[Task statement]: Nothing in the data should be altered when it is repeated in full.

[Available data]:
-*-*-

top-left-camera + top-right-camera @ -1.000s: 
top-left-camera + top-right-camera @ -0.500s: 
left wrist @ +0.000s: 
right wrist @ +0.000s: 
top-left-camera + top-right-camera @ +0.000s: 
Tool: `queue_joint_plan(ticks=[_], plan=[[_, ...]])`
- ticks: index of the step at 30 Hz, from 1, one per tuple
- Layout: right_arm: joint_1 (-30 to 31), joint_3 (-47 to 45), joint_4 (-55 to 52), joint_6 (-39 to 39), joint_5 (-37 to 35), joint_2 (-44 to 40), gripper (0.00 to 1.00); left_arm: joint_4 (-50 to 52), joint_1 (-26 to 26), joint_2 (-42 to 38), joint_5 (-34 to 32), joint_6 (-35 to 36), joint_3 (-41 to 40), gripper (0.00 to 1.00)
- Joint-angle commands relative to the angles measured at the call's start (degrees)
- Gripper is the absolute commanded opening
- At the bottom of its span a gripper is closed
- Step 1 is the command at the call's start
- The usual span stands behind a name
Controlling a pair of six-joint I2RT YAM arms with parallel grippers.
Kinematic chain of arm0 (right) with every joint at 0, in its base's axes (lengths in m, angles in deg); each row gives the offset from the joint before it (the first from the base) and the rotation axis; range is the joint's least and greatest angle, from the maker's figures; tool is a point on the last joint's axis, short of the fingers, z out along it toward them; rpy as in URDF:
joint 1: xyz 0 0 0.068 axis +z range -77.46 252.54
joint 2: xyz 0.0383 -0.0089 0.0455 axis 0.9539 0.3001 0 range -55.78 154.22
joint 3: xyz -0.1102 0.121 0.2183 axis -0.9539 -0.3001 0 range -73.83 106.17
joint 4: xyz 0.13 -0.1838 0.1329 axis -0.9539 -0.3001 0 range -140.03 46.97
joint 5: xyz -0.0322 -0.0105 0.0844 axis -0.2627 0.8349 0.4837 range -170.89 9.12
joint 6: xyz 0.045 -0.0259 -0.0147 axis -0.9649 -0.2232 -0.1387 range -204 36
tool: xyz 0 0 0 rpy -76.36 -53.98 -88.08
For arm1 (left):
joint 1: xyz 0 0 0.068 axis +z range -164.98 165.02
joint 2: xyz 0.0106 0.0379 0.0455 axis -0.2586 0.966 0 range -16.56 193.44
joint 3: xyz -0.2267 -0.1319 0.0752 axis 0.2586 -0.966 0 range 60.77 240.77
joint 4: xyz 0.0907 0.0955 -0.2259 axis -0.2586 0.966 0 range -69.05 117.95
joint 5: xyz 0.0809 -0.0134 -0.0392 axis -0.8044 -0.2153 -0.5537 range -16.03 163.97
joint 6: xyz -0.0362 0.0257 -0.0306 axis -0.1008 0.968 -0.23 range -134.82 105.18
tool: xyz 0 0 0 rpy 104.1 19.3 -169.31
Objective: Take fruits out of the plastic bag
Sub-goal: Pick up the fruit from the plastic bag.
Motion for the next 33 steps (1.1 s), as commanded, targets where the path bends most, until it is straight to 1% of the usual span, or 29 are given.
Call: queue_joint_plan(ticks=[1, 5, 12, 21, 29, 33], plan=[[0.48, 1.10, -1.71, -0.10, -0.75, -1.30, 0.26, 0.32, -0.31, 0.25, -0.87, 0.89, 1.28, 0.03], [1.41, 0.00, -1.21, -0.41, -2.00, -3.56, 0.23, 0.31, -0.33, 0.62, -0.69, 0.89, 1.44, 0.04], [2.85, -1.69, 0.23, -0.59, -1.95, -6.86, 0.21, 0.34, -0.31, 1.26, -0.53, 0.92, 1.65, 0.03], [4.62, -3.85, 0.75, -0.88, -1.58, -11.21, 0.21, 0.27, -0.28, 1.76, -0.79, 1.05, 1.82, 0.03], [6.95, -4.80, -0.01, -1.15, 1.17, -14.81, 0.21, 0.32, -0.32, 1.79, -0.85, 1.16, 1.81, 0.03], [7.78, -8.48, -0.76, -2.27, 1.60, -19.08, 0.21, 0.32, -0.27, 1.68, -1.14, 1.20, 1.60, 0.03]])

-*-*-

[Task response]:
top-left-camera + top-right-camera @ -1.000s: 
top-left-camera + top-right-camera @ -0.500s: 
left wrist @ +0.000s: 
right wrist @ +0.000s: 
top-left-camera + top-right-camera @ +0.000s: 
Tool: `queue_joint_plan(ticks=[_], plan=[[_, ...]])`
- ticks: index of the step at 30 Hz, from 1, one per tuple
- Layout: right_arm: joint_1 (-30 to 31), joint_3 (-47 to 45), joint_4 (-55 to 52), joint_6 (-39 to 39), joint_5 (-37 to 35), joint_2 (-44 to 40), gripper (0.00 to 1.00); left_arm: joint_4 (-50 to 52), joint_1 (-26 to 26), joint_2 (-42 to 38), joint_5 (-34 to 32), joint_6 (-35 to 36), joint_3 (-41 to 40), gripper (0.00 to 1.00)
- Joint-angle commands relative to the angles measured at the call's start (degrees)
- Gripper is the absolute commanded opening
- At the bottom of its span a gripper is closed
- Step 1 is the command at the call's start
- The usual span stands behind a name
Controlling a pair of six-joint I2RT YAM arms with parallel grippers.
Kinematic chain of arm0 (right) with every joint at 0, in its base's axes (lengths in m, angles in deg); each row gives the offset from the joint before it (the first from the base) and the rotation axis; range is the joint's least and greatest angle, from the maker's figures; tool is a point on the last joint's axis, short of the fingers, z out along it toward them; rpy as in URDF:
joint 1: xyz 0 0 0.068 axis +z range -77.46 252.54
joint 2: xyz 0.0383 -0.0089 0.0455 axis 0.9539 0.3001 0 range -55.78 154.22
joint 3: xyz -0.1102 0.121 0.2183 axis -0.9539 -0.3001 0 range -73.83 106.17
joint 4: xyz 0.13 -0.1838 0.1329 axis -0.9539 -0.3001 0 range -140.03 46.97
joint 5: xyz -0.0322 -0.0105 0.0844 axis -0.2627 0.8349 0.4837 range -170.89 9.12
joint 6: xyz 0.045 -0.0259 -0.0147 axis -0.9649 -0.2232 -0.1387 range -204 36
tool: xyz 0 0 0 rpy -76.36 -53.98 -88.08
For arm1 (left):
joint 1: xyz 0 0 0.068 axis +z range -164.98 165.02
joint 2: xyz 0.0106 0.0379 0.0455 axis -0.2586 0.966 0 range -16.56 193.44
joint 3: xyz -0.2267 -0.1319 0.0752 axis 0.2586 -0.966 0 range 60.77 240.77
joint 4: xyz 0.0907 0.0955 -0.2259 axis -0.2586 0.966 0 range -69.05 117.95
joint 5: xyz 0.0809 -0.0134 -0.0392 axis -0.8044 -0.2153 -0.5537 range -16.03 163.97
joint 6: xyz -0.0362 0.0257 -0.0306 axis -0.1008 0.968 -0.23 range -134.82 105.18
tool: xyz 0 0 0 rpy 104.1 19.3 -169.31
Objective: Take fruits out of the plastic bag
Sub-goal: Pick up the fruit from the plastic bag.
Motion for the next 33 steps (1.1 s), as commanded, targets where the path bends most, until it is straight to 1% of the usual span, or 29 are given.
Call: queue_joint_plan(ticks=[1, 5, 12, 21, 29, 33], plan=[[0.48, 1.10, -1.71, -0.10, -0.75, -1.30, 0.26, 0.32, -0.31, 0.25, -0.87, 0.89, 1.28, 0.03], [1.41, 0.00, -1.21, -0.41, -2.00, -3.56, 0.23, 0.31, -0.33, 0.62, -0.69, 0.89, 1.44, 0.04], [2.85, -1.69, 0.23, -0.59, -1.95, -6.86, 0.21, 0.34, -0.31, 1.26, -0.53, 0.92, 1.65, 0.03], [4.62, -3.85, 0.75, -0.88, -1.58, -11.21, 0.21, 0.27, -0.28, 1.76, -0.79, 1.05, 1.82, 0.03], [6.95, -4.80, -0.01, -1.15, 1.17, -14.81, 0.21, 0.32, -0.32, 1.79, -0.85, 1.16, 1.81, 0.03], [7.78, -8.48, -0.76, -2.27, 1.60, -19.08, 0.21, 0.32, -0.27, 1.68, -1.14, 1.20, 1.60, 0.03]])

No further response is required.